Sunglasses, Skin, And Eyes
IR light can pass through sunglasses that, in visible light, appear extremely dark or mirror-like (see image below). Skin takes on a milky, smooth texture. Notice the difference between the first and second photos.
You have to be careful of taking portraits with the 720nm and 850nm IR filters. While IR light can produce very pleasing skin tone effects, eyes can take on a ghoulish appearance. Photographed with a 720nm filter, our cute little friend below might easily confused with a character out of a horror film.
Cemeteries And Infrared Light
Cemeteries are great places to experiment with IR photography due to the amount of lush vegetation. Older gravestones, mausoleums, and statues often have decades worth of moss, lichen, vines and other plant-based materiel growing on them. In infrared light, what often looks like decay and neglect can take on an artistic quality. The image below was taken with the 550nm filter.
Depending on which IR filter you use — 450nm, 550nm, 590nm, 665nm, 720nm, or 850nm — you will have more or less color in your final image. The higher the wavelength (in nanometers), the less visible light reaches your camera’s sensor. The less visible light means less colors in your processed image.
The image above was taken with the most popular IR filter, the 720nm. As with anything involving color or style, your choice in IR filters is a matter of taste.
Add in some nice cloud formations and you have the ideal environment to create stunning IR images.
Because all but the 850nm filter allows some visible light to reach the sensor, infrared photography offers a variety of post-processing options. These are just a few of the possibilities:
Cameras have become ubiquitous due to the falling prices of digital technology and explosive growth of smartphones. Worldwide, people took over 1.4 trillion photos in 2020. As such, it’s getting more difficult to take a photo of a given scene or subject that is materially different from those others have taken.

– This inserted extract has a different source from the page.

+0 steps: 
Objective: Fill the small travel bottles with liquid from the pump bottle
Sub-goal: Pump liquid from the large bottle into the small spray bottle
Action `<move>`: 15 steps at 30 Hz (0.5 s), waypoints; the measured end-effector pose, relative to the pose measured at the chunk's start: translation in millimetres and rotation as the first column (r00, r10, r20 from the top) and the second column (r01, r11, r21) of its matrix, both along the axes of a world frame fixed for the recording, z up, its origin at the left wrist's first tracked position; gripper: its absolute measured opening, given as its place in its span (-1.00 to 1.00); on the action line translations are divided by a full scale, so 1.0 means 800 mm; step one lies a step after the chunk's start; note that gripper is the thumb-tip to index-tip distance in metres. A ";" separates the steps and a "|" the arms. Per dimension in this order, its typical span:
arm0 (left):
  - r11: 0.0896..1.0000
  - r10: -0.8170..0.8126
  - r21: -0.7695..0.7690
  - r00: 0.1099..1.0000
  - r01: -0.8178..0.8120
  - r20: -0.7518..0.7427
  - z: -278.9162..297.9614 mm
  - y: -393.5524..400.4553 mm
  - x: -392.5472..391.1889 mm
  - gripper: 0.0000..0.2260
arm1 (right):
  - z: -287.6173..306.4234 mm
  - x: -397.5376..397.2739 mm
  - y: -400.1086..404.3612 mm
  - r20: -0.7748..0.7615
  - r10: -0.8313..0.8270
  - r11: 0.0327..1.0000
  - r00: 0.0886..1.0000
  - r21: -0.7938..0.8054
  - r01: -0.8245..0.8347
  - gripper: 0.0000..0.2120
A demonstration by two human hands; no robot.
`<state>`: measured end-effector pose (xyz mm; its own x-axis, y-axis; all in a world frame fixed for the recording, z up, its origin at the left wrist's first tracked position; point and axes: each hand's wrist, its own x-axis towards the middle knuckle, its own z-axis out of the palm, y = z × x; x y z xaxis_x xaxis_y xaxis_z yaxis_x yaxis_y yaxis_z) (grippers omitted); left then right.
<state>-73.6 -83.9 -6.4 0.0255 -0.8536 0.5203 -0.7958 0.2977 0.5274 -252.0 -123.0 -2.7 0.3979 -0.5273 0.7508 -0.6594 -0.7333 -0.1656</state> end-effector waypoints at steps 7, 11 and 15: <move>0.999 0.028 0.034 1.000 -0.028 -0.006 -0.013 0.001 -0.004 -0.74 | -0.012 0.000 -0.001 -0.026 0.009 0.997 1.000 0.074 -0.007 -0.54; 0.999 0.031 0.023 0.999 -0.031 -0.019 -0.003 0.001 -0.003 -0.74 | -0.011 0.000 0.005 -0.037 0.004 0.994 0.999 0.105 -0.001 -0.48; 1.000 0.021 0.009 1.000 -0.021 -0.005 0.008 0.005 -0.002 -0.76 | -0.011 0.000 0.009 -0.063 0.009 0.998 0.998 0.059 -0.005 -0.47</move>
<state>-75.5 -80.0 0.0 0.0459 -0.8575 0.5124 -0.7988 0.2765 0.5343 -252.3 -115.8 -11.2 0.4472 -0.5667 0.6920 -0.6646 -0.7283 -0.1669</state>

“A truly great structure, one that is meant to stand the tests of time never disregards its environment. A serious architect takes that into account. He knows that if he wants presence, he must consult with nature. He must be captivated by the light. Always the light. Always.”
— Simon Wyler (The Lake House)
IR photography opens up exciting new worlds for photographers, allowing them to depict a world beyond our senses, and the opportunity to create something truly unique. Once you begin your infrared journey, don’t be surprised if you begin imagining the infrared potential in every photographic opportunity you encounter.
You may even find that routine scenes – such as that cemetery just down the road from your house — assume a magical quality.